Say how many lines below have "basket" in them, giving the number alone.

..............................

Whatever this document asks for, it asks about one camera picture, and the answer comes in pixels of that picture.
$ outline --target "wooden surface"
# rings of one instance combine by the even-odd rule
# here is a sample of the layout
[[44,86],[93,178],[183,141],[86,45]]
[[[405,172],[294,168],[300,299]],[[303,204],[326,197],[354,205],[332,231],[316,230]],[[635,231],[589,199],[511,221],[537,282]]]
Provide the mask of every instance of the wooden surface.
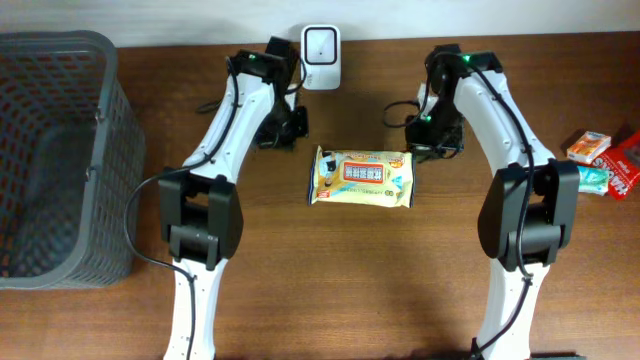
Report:
[[[489,262],[476,220],[491,183],[467,127],[464,153],[417,170],[415,208],[306,205],[309,166],[328,149],[401,150],[382,107],[415,96],[430,49],[494,50],[539,139],[559,158],[578,129],[640,129],[640,34],[366,41],[343,44],[337,91],[302,91],[311,136],[293,152],[248,154],[238,185],[245,227],[215,323],[224,359],[380,359],[466,350],[484,317]],[[263,45],[244,46],[262,50]],[[145,173],[178,166],[209,126],[196,106],[224,91],[238,46],[123,49],[119,79],[147,136]],[[640,354],[640,189],[622,202],[580,195],[571,244],[541,290],[534,352]],[[142,196],[140,247],[169,259],[158,199]],[[173,275],[136,262],[102,290],[0,292],[1,359],[160,359]]]

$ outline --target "white device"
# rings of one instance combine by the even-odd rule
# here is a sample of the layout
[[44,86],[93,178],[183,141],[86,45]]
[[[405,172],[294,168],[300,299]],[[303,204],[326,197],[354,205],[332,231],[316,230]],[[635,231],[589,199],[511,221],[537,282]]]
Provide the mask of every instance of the white device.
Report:
[[300,34],[302,86],[308,90],[333,90],[340,86],[340,30],[333,25],[309,25]]

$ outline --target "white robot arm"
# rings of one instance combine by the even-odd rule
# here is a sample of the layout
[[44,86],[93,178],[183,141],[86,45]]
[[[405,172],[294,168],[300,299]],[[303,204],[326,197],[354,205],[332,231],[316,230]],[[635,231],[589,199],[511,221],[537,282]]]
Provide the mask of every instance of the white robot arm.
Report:
[[[429,75],[439,80],[433,86],[437,96],[427,96],[428,84],[421,86],[418,102],[423,104],[426,97],[427,104],[421,107],[424,110],[418,121],[407,126],[407,138],[415,140],[421,134],[437,133],[443,124],[461,121],[460,117],[464,117],[494,175],[478,219],[482,247],[491,257],[491,278],[487,312],[474,339],[472,358],[529,359],[529,331],[540,285],[558,249],[569,242],[578,171],[570,162],[556,161],[536,138],[515,105],[493,53],[463,55],[457,45],[445,45],[436,47],[427,63]],[[516,121],[522,132],[517,129]],[[522,133],[530,144],[533,164],[529,163]],[[422,147],[433,148],[429,145],[422,144]],[[544,200],[528,206],[521,254],[526,272],[533,276],[523,290],[523,275],[517,271],[519,254],[515,238],[527,175],[531,171],[534,172],[533,186]]]
[[[176,272],[173,327],[164,360],[215,357],[213,322],[220,281],[242,233],[235,184],[244,157],[252,144],[291,147],[297,137],[307,135],[306,112],[296,108],[296,89],[289,89],[297,60],[291,44],[277,38],[271,38],[264,54],[241,51],[231,58],[220,108],[184,162],[193,168],[159,181],[162,235],[173,265],[194,279],[195,290],[192,293],[184,274]],[[207,194],[207,206],[189,201],[199,193]]]

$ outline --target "gray plastic basket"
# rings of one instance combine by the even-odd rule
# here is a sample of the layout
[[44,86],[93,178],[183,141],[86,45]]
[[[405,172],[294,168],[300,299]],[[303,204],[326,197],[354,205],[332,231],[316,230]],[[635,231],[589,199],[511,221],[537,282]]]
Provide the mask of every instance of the gray plastic basket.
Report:
[[116,70],[95,32],[0,35],[0,289],[131,271],[122,213],[145,143]]

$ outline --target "wet wipes package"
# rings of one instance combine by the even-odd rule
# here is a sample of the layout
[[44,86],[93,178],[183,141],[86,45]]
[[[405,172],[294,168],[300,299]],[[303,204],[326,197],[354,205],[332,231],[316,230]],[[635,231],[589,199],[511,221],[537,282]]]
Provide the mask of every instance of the wet wipes package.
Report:
[[328,201],[411,207],[413,170],[411,153],[324,151],[318,147],[311,168],[309,204]]
[[605,195],[609,191],[609,172],[604,169],[578,166],[580,171],[579,192]]

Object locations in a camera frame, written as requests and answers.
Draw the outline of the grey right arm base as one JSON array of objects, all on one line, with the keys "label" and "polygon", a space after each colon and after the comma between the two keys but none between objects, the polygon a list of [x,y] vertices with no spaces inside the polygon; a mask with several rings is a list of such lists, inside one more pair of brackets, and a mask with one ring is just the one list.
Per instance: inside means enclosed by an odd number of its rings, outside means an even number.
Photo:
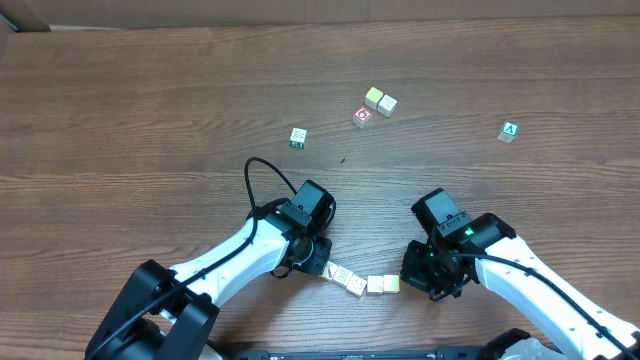
[{"label": "grey right arm base", "polygon": [[477,360],[567,360],[567,357],[543,345],[528,332],[512,328],[488,342]]}]

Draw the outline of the wooden block with dots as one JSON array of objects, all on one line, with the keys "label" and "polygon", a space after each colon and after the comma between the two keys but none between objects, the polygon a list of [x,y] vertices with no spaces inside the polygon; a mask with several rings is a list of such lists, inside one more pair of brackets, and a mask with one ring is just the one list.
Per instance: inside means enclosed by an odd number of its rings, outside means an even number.
[{"label": "wooden block with dots", "polygon": [[357,297],[361,297],[367,287],[367,281],[357,275],[352,275],[347,283],[346,290]]}]

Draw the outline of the wooden block with squiggle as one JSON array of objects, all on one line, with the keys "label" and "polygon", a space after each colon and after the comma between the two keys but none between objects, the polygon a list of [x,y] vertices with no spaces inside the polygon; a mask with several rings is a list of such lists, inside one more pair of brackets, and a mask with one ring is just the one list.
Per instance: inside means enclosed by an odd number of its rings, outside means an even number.
[{"label": "wooden block with squiggle", "polygon": [[370,275],[367,277],[367,293],[382,294],[384,292],[384,277],[379,275]]}]

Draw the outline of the wooden block number three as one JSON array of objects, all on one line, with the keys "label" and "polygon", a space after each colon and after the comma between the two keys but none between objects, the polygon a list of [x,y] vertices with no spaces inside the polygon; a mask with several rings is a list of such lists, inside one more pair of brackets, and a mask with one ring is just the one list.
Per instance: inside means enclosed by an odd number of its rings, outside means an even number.
[{"label": "wooden block number three", "polygon": [[400,276],[397,274],[385,274],[383,276],[383,292],[398,293],[400,291]]}]

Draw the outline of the wooden block with hammer picture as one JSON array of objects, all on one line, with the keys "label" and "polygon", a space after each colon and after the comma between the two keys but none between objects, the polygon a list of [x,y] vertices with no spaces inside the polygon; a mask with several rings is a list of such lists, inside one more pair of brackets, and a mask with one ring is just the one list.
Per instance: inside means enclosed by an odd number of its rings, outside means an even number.
[{"label": "wooden block with hammer picture", "polygon": [[338,265],[334,264],[331,261],[328,261],[324,266],[321,277],[326,281],[332,282],[338,268]]}]

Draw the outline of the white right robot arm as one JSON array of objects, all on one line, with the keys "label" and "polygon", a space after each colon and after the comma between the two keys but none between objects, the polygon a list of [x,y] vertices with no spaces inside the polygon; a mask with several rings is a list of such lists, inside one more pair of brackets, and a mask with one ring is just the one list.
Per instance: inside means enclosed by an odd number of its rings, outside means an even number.
[{"label": "white right robot arm", "polygon": [[581,294],[497,216],[416,217],[428,239],[409,243],[400,277],[430,300],[457,298],[474,282],[518,309],[568,359],[638,358],[638,327]]}]

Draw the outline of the yellow sided wooden block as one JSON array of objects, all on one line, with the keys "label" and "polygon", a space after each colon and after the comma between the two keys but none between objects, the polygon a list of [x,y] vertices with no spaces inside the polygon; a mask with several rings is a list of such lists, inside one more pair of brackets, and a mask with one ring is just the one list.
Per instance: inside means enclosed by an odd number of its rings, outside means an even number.
[{"label": "yellow sided wooden block", "polygon": [[335,273],[332,277],[332,281],[344,288],[346,288],[351,281],[353,276],[353,272],[347,268],[342,266],[338,266],[335,270]]}]

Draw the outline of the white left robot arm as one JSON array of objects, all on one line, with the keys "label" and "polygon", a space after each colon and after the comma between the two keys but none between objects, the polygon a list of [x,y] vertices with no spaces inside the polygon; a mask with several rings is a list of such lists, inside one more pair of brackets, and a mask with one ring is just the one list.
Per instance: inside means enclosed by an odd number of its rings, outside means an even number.
[{"label": "white left robot arm", "polygon": [[91,338],[88,359],[215,359],[207,341],[221,307],[255,278],[284,266],[320,275],[332,242],[312,217],[251,216],[205,254],[165,268],[138,266]]}]

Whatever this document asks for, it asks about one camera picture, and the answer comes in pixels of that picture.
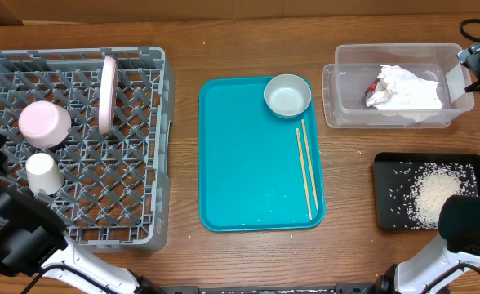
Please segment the white cup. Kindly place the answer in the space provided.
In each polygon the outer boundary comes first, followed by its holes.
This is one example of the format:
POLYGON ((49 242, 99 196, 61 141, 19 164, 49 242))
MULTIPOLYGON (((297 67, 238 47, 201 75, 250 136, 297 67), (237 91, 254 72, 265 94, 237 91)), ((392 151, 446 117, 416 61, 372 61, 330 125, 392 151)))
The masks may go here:
POLYGON ((46 153, 31 155, 25 164, 27 181, 34 194, 51 195, 59 191, 64 177, 54 158, 46 153))

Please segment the white napkin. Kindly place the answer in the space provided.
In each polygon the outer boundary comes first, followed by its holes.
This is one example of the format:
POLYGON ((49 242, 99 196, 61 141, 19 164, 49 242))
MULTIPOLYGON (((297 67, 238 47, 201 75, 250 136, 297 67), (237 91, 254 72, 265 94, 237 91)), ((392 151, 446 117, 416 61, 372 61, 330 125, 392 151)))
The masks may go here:
POLYGON ((429 111, 440 110, 439 82, 419 78, 398 65, 381 65, 372 106, 390 115, 401 115, 421 122, 430 117, 429 111))

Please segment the red snack wrapper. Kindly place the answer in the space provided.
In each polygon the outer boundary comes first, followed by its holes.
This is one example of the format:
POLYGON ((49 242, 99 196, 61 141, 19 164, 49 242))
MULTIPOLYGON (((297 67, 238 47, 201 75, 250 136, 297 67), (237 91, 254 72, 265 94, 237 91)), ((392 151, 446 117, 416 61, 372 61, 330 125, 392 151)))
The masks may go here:
POLYGON ((374 104, 373 96, 376 92, 376 88, 380 82, 380 79, 377 78, 365 91, 365 101, 366 106, 372 106, 374 104))

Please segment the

..............................

▶ **Output below**: 2